In the records below, which lines include "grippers"? Copy them.

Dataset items
****
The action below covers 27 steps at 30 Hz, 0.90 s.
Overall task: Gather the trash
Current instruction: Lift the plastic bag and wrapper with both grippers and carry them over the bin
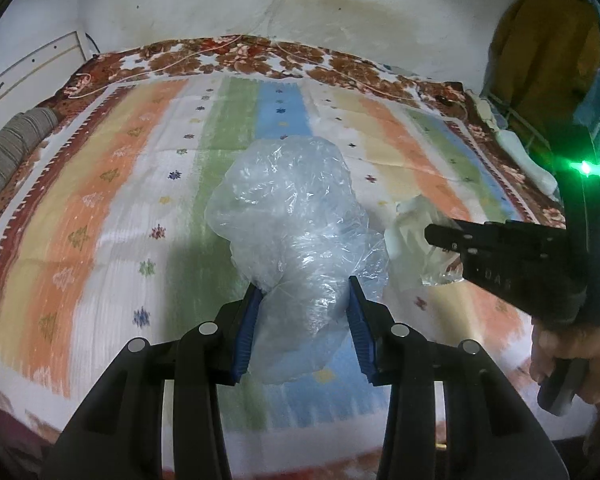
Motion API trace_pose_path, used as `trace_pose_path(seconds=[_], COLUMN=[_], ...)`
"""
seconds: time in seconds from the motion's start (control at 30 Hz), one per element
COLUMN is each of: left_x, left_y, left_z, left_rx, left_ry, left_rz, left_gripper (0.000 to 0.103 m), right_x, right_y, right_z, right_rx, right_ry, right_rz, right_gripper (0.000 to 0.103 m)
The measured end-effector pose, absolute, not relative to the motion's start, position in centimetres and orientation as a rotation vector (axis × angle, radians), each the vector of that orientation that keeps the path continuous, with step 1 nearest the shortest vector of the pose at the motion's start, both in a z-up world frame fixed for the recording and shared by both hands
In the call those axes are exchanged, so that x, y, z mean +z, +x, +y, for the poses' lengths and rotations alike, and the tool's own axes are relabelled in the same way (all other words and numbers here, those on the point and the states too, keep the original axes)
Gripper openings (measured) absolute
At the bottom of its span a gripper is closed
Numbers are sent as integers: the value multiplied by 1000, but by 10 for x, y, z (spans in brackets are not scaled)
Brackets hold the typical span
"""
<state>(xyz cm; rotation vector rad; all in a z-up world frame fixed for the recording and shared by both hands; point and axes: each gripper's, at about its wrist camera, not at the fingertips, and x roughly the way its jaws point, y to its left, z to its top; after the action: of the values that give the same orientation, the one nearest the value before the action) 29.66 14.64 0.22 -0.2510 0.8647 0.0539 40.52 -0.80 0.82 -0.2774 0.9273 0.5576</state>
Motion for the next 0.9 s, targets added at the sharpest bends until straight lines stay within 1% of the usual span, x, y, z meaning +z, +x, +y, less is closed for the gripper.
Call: trace_pose_path(seconds=[0.23, 0.73, 0.9], left_x=[14, 19, 16], left_y=[254, 185, 163], left_z=[110, 88, 71], left_rx=[21, -43, -66], left_ry=[-268, -412, -405], left_rz=[892, 880, 883], left_gripper=[41, 41, 41], right_x=[17, 21, 20], right_y=[349, 253, 222], right_z=[-49, -112, -125], right_rx=[595, 645, 644], right_ry=[-250, -117, -138], right_rz=[932, 960, 932], right_gripper=[19, 19, 19])
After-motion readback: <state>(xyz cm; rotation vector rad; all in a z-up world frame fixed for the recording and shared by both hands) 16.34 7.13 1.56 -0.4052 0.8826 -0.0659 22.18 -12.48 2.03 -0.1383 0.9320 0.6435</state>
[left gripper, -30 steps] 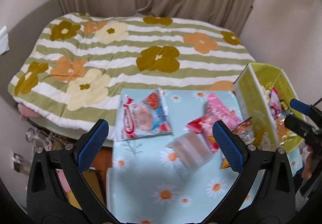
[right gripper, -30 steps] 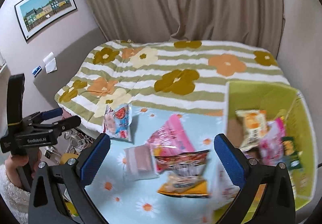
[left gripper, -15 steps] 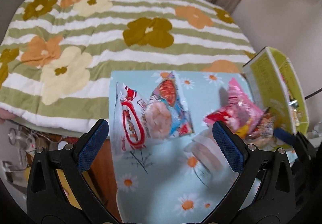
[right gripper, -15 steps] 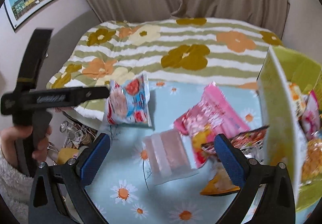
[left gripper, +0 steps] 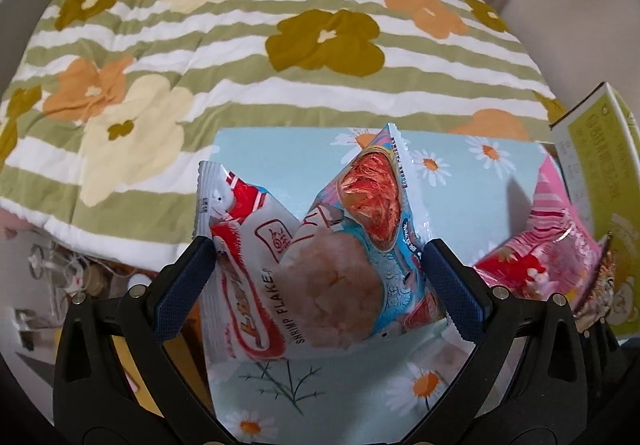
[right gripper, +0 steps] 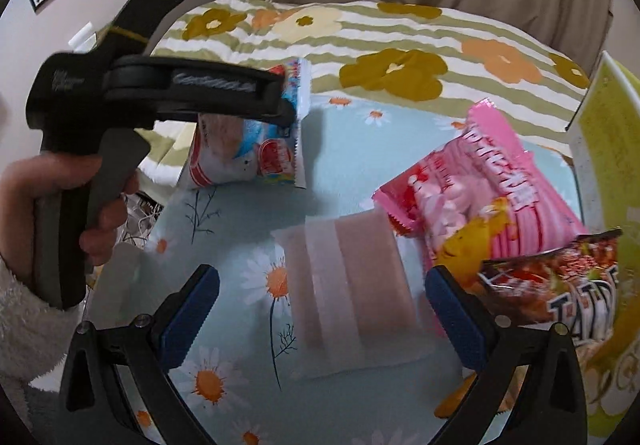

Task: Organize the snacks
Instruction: 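Grasp the shrimp flake bag with the left tool while the right tool grasps the pink wafer pack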

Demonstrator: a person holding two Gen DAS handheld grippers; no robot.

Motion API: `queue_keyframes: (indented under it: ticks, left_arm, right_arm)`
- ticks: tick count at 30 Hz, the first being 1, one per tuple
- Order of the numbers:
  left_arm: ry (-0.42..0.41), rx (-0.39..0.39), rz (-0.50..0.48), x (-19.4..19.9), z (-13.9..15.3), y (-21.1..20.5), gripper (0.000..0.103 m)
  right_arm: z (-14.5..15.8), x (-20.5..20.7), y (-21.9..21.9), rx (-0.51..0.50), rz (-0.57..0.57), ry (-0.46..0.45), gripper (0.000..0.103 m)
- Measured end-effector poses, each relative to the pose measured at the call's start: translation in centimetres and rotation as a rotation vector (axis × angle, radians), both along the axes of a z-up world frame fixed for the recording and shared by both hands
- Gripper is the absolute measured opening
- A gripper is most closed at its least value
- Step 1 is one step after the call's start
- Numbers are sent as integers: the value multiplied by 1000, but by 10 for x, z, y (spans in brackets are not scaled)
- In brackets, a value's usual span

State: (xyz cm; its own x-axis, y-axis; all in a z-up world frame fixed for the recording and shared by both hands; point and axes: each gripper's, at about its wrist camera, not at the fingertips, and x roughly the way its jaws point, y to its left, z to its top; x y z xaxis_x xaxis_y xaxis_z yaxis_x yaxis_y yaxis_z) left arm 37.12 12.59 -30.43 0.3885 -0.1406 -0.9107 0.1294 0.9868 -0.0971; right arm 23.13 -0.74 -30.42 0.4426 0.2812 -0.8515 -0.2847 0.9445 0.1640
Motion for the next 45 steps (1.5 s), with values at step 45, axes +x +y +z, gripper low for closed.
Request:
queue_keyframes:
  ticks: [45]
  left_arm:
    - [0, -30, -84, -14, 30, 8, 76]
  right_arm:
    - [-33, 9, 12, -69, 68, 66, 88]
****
§ Task response
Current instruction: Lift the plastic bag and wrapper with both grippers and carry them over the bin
Demonstrator: a person holding two Gen DAS handheld grippers; no robot.

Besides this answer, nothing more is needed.